As previously reported in The Pomerantz Monitor, on March 31, 2025, the Ninth Circuit reversed in part the district court’s dismissal of the plaintiffs’ Section 14(a) and 20(a) claims. The Ninth Circuit held that the plaintiffs’ Second Amended Complaint (“SAC”) adequately alleges that the projections included in Avalara’s Proxy were false and misleading because they improperly excluded inorganic growth from mergers and acquisitions (“M&A”) activity, despite M&A being a significant aspect of Avalara’s growth strategy and a stated ongoing priority for management. Additionally, the Ninth Circuit was persuaded by Pomerantz’s argument that the defendants cherry-picked positive information from a report issued by Institutional Shareholder Services (“ISS”) while failing to disclose that its recommendation of the merger was “cautionary” rather than an unqualified endorsement, and that the report validated scathing criticism of the deal by several large investors.
Following the Ninth Circuit’s decision, the case returned to the district court with three narrow issues remaining: (i) whether the SAC sufficiently alleges subjective falsity and negligence for the Avalara Board members aside from CEO McFarlane; (ii) whether the alleged misstatement concerning the ISS recommendation was material; and (iii) whether the SAC adequately demonstrates loss causation.
On remand, the district court held that the SAC plausibly alleges subjective falsity and negligence as to all of the defendants, crediting allegations that McFarlane had shared with the Board the same data he possessed about Avalara’s projections across nine separate meetings. This included the omission of inorganic growth from the projections and the fact that the Proxy’s narrative of “risks and weaknesses” contradicted management’s own contemporaneous public statements about Avalara’s strong prospects.

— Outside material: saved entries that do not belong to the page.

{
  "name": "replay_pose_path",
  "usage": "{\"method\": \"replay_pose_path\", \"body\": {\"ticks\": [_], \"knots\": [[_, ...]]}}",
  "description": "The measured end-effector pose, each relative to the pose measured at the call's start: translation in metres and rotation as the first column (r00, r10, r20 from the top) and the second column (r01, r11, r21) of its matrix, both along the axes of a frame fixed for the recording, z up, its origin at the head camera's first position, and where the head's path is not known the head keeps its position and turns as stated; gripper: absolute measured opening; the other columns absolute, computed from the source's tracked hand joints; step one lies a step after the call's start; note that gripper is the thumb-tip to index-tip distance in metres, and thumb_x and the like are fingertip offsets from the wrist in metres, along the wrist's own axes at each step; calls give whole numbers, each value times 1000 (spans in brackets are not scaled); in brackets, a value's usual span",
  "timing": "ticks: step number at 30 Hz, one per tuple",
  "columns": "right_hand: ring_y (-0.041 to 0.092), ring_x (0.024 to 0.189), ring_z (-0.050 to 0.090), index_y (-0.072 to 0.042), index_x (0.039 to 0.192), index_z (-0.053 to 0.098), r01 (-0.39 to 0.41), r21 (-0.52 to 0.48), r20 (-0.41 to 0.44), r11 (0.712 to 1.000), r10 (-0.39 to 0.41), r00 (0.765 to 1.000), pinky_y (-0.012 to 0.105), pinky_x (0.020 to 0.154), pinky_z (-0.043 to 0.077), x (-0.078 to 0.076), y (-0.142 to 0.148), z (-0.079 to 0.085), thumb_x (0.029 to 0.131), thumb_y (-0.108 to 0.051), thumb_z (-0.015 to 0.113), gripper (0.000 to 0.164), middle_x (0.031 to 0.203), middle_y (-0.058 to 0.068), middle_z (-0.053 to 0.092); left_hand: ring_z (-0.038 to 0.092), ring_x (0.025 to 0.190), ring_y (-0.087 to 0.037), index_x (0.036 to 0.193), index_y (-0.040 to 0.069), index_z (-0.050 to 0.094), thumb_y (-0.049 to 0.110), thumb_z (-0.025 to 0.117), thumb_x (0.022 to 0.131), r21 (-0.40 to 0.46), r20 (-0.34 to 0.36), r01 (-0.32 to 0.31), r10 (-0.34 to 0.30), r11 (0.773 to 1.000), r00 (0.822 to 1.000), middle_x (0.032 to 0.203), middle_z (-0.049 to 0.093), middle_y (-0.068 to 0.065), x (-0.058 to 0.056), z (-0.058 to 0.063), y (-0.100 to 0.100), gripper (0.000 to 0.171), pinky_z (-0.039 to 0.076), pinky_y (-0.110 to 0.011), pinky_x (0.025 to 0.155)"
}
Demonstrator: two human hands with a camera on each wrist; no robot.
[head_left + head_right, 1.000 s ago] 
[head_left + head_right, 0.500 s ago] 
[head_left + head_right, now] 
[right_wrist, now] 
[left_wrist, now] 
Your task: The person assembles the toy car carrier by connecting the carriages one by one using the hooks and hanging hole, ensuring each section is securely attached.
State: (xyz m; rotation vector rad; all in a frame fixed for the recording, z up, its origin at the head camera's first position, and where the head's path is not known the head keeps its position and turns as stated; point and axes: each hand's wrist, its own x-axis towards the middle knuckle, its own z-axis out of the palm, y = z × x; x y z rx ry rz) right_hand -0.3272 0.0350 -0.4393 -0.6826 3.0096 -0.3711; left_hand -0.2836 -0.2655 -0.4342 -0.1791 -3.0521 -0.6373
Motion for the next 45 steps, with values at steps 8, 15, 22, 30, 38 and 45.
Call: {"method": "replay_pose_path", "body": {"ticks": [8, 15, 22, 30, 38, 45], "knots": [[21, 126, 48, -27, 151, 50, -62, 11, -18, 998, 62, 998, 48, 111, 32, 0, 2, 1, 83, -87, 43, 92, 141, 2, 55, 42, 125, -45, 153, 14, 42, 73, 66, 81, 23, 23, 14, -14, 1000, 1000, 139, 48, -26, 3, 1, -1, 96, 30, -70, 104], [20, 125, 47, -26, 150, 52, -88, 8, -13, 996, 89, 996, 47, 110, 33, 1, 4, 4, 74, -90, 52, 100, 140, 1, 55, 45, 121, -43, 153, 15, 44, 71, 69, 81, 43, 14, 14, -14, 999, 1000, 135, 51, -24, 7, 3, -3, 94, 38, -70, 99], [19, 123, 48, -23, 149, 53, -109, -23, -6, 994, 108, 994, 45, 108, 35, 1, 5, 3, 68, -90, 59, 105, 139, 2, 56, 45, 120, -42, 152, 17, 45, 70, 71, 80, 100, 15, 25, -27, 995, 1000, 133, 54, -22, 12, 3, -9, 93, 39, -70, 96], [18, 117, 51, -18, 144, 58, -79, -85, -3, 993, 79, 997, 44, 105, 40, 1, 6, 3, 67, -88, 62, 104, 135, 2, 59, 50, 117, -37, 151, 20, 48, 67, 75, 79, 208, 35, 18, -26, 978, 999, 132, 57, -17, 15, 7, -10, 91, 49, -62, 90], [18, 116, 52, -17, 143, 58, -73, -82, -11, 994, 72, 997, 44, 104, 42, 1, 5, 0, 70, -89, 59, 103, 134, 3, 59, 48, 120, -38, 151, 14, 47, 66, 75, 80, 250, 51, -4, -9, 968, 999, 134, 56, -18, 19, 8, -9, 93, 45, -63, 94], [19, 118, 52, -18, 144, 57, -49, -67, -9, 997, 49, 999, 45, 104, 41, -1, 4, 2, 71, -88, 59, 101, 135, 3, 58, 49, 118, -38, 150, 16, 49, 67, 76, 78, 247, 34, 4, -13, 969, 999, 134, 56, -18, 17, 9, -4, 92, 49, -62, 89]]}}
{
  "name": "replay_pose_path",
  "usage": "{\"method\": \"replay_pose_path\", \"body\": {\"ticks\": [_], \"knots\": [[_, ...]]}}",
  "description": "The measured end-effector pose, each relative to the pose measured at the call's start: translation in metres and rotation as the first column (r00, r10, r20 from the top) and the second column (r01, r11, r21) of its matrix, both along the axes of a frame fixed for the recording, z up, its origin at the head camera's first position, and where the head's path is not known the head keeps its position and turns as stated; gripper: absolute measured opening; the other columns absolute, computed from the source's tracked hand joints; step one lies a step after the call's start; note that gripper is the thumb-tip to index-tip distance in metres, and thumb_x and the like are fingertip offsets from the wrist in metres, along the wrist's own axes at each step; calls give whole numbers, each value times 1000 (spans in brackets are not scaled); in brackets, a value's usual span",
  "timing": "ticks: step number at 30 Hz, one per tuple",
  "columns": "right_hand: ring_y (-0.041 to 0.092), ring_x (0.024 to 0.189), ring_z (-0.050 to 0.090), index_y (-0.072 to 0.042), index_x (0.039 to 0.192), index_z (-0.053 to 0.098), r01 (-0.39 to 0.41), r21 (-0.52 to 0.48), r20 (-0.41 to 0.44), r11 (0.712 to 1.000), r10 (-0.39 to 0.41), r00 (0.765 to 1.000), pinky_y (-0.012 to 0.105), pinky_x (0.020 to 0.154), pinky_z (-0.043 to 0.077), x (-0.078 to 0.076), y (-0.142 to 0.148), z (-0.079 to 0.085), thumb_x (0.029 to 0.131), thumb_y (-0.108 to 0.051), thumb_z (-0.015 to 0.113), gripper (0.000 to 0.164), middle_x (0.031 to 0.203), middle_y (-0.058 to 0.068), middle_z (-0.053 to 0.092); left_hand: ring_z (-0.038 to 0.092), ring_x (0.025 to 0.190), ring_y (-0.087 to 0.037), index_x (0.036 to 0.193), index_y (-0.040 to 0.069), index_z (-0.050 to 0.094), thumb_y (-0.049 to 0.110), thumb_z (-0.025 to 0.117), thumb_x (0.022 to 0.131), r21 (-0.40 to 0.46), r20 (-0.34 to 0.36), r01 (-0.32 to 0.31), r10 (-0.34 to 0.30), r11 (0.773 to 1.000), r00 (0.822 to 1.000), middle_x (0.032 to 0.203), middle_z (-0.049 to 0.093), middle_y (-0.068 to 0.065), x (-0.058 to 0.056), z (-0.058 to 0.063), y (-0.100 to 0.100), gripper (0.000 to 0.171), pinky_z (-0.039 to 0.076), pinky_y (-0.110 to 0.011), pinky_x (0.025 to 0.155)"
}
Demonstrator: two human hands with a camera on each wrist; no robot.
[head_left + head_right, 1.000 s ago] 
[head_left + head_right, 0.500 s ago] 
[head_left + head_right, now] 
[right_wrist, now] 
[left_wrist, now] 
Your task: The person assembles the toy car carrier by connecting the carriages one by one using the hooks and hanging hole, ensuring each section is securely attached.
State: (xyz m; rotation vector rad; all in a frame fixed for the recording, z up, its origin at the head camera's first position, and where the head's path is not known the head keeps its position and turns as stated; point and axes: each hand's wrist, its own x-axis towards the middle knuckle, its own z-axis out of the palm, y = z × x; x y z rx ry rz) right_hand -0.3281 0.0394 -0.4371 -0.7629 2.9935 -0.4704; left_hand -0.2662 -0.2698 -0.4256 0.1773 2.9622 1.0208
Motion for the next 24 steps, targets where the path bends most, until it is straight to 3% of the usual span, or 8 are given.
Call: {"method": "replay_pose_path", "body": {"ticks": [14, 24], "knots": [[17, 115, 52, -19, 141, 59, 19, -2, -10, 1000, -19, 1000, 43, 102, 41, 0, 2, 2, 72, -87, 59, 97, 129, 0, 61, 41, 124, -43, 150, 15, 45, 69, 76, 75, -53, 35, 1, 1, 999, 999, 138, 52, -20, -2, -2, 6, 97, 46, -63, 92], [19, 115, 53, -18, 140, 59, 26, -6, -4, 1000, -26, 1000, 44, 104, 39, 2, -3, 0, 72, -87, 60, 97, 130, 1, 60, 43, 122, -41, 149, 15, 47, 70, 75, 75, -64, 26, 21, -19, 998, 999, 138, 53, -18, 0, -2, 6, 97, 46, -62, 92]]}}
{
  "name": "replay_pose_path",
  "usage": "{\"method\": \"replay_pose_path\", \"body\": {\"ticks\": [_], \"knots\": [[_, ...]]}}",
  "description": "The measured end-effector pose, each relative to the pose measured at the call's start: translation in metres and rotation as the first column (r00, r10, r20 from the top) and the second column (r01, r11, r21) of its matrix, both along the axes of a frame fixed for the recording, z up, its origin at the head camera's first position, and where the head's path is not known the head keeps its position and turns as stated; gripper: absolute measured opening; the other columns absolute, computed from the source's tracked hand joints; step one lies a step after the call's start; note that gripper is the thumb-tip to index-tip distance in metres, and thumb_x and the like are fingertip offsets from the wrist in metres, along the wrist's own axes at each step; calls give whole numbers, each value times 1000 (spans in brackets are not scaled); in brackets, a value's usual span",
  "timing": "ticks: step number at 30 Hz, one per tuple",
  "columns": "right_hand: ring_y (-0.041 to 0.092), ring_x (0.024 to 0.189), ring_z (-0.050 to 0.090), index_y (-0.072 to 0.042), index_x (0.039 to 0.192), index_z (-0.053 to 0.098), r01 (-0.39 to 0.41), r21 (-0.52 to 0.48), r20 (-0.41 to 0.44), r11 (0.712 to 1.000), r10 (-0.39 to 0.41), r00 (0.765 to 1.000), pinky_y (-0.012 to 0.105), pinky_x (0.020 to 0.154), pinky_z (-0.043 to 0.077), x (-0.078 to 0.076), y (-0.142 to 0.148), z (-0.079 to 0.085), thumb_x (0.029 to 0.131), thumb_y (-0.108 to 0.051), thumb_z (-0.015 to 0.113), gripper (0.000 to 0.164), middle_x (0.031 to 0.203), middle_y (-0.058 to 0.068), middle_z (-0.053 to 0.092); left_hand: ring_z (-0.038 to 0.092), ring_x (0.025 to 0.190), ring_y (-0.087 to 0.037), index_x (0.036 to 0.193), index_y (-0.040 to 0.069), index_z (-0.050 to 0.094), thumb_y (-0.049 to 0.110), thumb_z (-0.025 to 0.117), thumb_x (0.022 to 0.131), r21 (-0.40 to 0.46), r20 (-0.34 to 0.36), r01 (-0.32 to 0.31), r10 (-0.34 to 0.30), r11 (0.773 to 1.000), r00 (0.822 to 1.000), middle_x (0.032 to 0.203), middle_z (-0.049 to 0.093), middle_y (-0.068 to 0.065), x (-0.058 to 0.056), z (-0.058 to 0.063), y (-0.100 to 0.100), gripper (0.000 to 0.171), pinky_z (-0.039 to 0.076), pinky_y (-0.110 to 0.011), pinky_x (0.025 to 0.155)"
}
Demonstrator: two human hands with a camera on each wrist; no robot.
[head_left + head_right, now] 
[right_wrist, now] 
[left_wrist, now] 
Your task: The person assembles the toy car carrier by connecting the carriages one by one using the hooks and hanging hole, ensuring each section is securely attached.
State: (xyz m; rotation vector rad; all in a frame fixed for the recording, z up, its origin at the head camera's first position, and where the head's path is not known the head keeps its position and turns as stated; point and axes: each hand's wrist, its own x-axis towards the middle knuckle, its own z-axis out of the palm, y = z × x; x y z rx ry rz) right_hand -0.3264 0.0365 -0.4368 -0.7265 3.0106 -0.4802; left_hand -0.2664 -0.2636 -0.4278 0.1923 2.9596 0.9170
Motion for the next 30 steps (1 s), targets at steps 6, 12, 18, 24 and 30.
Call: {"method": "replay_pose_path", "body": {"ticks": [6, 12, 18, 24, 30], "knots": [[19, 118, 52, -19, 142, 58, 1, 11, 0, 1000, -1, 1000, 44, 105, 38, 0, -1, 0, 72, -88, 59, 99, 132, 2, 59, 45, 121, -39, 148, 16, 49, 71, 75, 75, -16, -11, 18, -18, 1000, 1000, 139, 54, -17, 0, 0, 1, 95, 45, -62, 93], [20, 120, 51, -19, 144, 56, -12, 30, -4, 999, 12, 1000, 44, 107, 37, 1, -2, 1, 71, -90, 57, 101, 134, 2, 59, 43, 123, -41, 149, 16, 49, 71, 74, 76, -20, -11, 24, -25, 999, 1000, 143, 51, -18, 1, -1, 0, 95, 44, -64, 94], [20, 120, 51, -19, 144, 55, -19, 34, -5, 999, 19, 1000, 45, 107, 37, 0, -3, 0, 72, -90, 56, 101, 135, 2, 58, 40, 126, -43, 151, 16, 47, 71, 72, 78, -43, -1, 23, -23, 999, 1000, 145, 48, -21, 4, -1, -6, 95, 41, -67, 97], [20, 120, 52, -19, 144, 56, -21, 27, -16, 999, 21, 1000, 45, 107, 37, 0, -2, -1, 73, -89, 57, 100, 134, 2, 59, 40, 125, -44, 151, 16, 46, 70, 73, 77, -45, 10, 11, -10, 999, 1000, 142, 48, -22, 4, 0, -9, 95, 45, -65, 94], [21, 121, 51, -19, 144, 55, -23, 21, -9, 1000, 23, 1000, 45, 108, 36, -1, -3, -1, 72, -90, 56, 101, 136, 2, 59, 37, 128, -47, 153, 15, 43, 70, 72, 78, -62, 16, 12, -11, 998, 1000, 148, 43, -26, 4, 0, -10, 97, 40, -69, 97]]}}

The district court further ruled that the SAC sufficiently alleges the materiality of misstatements concerning the ISS recommendation because the Proxy’s selective presentation of ISS’s recommendation could reasonably have led shareholders to wrongly believe that ISS had unequivocally endorsed the merger. The district court ruled that these omissions were significant enough that a reasonable investor would have considered them important in deciding how to vote on the proposed merger.
Finally, the district court held that the SAC adequately alleges loss causation because the $93.50-per-share merger price was significantly below both the $109 target price set by Avalara’s financial advisor, Goldman Sachs, only one month prior, and Avalara’s share price closed at $95.50 per share the day before the merger announcement. The defendants had argued that leaks regarding the impending deal artificially inflated Avalara’s stock price pre-merger announcement. However, the district court rejected that argument, explaining that if the investing public believed Avalara would soon be sold, a $95.50 trading price would reasonably reflect investor expectations that Avalara would command at least that amount in a sale.
Following the plaintiffs’ win in the district court, the case will now proceed into discovery. This latest decision represents another significant step forward for investors seeking accountability.